Return only the stretch of the material below that begins with the line containing "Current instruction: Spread" and ends with the line containing "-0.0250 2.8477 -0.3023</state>", exactly; both of those lines belong to it.

*THE DATA*.
+ + +

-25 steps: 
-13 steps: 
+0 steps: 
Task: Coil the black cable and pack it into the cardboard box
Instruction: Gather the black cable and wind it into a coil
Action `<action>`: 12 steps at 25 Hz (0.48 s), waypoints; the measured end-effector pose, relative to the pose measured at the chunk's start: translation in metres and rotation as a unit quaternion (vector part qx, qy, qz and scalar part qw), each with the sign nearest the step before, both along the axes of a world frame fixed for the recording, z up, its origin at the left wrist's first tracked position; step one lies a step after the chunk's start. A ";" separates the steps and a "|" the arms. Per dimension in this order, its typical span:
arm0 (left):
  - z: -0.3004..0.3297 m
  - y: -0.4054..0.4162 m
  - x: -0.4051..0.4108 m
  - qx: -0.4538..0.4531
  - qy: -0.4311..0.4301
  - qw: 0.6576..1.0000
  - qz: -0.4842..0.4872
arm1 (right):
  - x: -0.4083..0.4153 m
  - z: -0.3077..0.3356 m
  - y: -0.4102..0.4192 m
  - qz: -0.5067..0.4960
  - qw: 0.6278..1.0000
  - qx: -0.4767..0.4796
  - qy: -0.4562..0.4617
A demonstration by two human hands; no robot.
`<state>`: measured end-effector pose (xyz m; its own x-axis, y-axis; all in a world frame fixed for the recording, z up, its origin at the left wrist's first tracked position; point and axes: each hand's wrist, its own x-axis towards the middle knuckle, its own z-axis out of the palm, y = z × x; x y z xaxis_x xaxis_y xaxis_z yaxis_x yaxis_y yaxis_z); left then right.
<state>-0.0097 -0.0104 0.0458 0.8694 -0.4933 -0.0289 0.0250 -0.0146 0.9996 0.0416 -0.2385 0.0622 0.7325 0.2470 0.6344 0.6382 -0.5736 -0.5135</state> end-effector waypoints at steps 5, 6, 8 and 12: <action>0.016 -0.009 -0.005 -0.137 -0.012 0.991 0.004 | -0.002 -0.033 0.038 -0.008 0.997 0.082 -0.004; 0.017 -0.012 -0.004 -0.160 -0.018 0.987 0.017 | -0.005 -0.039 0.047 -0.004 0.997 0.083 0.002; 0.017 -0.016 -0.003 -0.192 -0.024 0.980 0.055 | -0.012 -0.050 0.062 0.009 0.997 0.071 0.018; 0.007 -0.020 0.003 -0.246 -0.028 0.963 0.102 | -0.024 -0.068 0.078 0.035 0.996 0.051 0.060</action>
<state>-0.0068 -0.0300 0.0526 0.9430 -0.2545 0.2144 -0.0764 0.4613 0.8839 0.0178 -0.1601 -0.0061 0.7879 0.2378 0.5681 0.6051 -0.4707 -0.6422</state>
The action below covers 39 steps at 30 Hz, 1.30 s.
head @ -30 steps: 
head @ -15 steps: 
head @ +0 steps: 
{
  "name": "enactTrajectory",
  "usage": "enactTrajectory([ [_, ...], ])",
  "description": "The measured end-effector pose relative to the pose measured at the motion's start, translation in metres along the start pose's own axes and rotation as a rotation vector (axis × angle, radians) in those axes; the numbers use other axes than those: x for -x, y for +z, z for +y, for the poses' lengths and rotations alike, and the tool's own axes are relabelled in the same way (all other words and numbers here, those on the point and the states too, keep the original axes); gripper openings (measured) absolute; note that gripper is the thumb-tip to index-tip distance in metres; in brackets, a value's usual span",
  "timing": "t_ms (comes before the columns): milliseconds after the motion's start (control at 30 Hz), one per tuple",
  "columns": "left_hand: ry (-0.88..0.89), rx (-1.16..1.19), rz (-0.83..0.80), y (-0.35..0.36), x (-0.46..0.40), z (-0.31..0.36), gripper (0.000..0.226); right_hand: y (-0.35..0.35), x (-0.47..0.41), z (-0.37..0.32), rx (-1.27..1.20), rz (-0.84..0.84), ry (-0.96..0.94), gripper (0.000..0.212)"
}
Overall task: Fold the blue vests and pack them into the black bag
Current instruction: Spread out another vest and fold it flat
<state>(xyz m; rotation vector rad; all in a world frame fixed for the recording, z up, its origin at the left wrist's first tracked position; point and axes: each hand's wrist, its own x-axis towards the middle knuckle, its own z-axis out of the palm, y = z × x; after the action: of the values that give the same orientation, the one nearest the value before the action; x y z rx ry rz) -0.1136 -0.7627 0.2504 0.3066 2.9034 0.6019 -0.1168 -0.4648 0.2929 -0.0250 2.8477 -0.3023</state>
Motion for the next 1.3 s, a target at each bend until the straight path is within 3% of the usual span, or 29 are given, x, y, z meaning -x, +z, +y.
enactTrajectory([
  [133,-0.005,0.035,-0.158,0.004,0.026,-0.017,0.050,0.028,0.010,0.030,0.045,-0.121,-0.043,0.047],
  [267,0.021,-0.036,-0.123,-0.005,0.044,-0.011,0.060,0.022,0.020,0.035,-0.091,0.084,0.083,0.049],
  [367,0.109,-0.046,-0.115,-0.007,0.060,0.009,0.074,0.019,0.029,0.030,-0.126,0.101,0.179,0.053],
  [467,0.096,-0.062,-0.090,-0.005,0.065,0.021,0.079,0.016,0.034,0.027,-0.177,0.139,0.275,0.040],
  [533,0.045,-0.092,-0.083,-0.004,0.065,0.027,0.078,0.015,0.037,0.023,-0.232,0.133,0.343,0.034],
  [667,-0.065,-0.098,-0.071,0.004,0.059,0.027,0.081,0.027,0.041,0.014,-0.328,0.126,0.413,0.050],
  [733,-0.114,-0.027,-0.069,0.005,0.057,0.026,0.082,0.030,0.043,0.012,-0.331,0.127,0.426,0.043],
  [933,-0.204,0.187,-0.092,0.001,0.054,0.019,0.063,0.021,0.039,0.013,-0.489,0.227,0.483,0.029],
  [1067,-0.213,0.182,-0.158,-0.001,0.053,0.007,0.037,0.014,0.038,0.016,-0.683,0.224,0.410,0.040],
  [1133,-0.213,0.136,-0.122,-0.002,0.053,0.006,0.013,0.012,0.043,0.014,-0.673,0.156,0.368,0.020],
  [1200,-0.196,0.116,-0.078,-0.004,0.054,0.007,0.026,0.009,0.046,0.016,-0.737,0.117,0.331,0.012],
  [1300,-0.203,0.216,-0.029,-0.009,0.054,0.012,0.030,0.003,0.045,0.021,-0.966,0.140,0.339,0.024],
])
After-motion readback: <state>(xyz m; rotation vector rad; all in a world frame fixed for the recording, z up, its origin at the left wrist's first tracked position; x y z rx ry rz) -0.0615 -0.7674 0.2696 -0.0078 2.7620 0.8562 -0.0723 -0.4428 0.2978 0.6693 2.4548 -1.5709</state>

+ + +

*WRITTEN SOLUTION*.
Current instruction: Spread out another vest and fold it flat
<state>(xyz m; rotation vector rad; all in a world frame fixed for the recording, z up, its origin at the left wrist's first tracked position; point and axes: each hand's wrist, its own x-axis towards the middle knuckle, its own z-axis out of the palm, y = z × x; after the action: of the values that give the same orientation, the one nearest the value before the action; x y z rx ry rz) -0.1136 -0.7627 0.2504 0.3066 2.9034 0.6019 -0.1168 -0.4648 0.2929 -0.0250 2.8477 -0.3023</state>

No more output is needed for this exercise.